### DATA TO USE

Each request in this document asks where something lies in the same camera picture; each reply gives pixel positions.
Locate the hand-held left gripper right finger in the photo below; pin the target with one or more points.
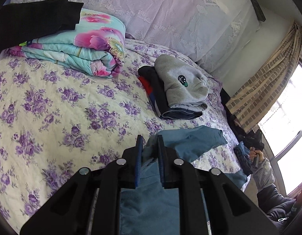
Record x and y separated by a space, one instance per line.
161 161

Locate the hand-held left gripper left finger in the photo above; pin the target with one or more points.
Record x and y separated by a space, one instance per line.
139 161

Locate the teal pants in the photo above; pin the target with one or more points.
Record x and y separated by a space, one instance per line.
190 142

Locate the person's right forearm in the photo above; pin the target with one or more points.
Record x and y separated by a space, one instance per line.
263 173

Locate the person's right hand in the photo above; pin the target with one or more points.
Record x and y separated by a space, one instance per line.
259 155

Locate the blue denim cloth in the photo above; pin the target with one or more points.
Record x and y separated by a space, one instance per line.
242 156

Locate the window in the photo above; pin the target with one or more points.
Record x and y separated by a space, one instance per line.
295 115

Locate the beige checked curtain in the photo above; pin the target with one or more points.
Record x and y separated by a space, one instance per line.
263 83

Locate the folded dark garment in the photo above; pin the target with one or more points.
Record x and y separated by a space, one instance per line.
163 100

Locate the folded red garment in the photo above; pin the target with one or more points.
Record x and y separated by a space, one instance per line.
147 85

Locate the folded grey sweatshirt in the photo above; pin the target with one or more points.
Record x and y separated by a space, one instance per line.
180 73

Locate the folded floral quilt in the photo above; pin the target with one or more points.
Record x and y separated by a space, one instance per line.
92 41

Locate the white lace headboard cover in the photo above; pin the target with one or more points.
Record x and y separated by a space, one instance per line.
165 17

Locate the black garment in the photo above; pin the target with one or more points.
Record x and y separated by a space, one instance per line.
31 22

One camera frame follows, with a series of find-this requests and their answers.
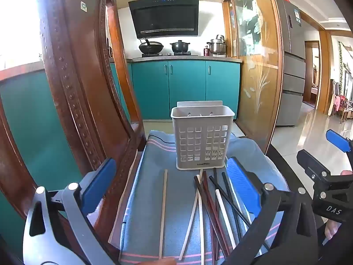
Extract grey refrigerator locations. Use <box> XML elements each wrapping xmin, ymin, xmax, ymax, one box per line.
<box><xmin>275</xmin><ymin>0</ymin><xmax>307</xmax><ymax>128</ymax></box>

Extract black wok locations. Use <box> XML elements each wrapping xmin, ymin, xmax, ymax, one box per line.
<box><xmin>138</xmin><ymin>39</ymin><xmax>164</xmax><ymax>55</ymax></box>

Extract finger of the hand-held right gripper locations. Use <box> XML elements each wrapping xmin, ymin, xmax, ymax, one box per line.
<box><xmin>296</xmin><ymin>149</ymin><xmax>331</xmax><ymax>184</ymax></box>
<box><xmin>326</xmin><ymin>129</ymin><xmax>353</xmax><ymax>153</ymax></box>

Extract person's right hand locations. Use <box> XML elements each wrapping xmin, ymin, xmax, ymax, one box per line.
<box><xmin>325</xmin><ymin>169</ymin><xmax>353</xmax><ymax>240</ymax></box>

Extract carved wooden chair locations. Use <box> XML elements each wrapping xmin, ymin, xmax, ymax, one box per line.
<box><xmin>0</xmin><ymin>0</ymin><xmax>147</xmax><ymax>265</ymax></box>

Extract blue striped cloth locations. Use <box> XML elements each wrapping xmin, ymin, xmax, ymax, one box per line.
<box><xmin>119</xmin><ymin>130</ymin><xmax>286</xmax><ymax>265</ymax></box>

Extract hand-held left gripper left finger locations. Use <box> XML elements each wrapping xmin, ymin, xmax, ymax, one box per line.
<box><xmin>23</xmin><ymin>158</ymin><xmax>117</xmax><ymax>265</ymax></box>

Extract gas stove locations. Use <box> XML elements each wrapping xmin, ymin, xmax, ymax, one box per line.
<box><xmin>141</xmin><ymin>52</ymin><xmax>199</xmax><ymax>59</ymax></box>

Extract white plastic utensil holder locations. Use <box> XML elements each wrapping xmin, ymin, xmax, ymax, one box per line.
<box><xmin>170</xmin><ymin>101</ymin><xmax>235</xmax><ymax>171</ymax></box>

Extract black cooking pot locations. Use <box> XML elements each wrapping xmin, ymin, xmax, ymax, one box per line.
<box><xmin>169</xmin><ymin>40</ymin><xmax>191</xmax><ymax>54</ymax></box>

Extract black range hood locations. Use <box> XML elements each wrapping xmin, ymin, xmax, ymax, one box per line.
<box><xmin>128</xmin><ymin>0</ymin><xmax>200</xmax><ymax>40</ymax></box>

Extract stainless steel pot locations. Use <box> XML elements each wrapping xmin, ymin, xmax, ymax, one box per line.
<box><xmin>207</xmin><ymin>34</ymin><xmax>227</xmax><ymax>55</ymax></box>

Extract etched glass sliding door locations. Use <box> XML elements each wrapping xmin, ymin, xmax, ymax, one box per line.
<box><xmin>223</xmin><ymin>0</ymin><xmax>284</xmax><ymax>155</ymax></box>

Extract pink clothes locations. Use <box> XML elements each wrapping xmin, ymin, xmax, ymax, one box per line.
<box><xmin>332</xmin><ymin>93</ymin><xmax>348</xmax><ymax>116</ymax></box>

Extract green hanging vine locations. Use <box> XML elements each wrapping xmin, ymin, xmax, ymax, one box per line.
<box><xmin>338</xmin><ymin>41</ymin><xmax>353</xmax><ymax>96</ymax></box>

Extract dark red chopstick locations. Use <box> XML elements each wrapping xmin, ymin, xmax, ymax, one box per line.
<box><xmin>203</xmin><ymin>171</ymin><xmax>221</xmax><ymax>261</ymax></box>
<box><xmin>193</xmin><ymin>175</ymin><xmax>231</xmax><ymax>258</ymax></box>

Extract grey kitchen countertop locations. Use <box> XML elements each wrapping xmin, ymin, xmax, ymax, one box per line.
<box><xmin>126</xmin><ymin>56</ymin><xmax>243</xmax><ymax>63</ymax></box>

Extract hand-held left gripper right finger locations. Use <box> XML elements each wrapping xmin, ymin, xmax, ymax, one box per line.
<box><xmin>225</xmin><ymin>157</ymin><xmax>320</xmax><ymax>265</ymax></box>

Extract beige wooden chopstick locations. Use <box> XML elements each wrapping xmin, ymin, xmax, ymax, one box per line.
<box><xmin>158</xmin><ymin>169</ymin><xmax>168</xmax><ymax>260</ymax></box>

### TASK OBJECTIVE
Read the lines above. Gather those in which the string "folded" is found.

### WRITTEN SOLUTION
Locate the folded dark garment in the photo above; pin the target with one or more points.
Locate the folded red garment in the photo above; pin the target with one or more points.
Locate the folded grey sweatshirt in the photo above; pin the target with one or more points.
Locate the folded floral quilt in the photo above; pin the target with one or more points.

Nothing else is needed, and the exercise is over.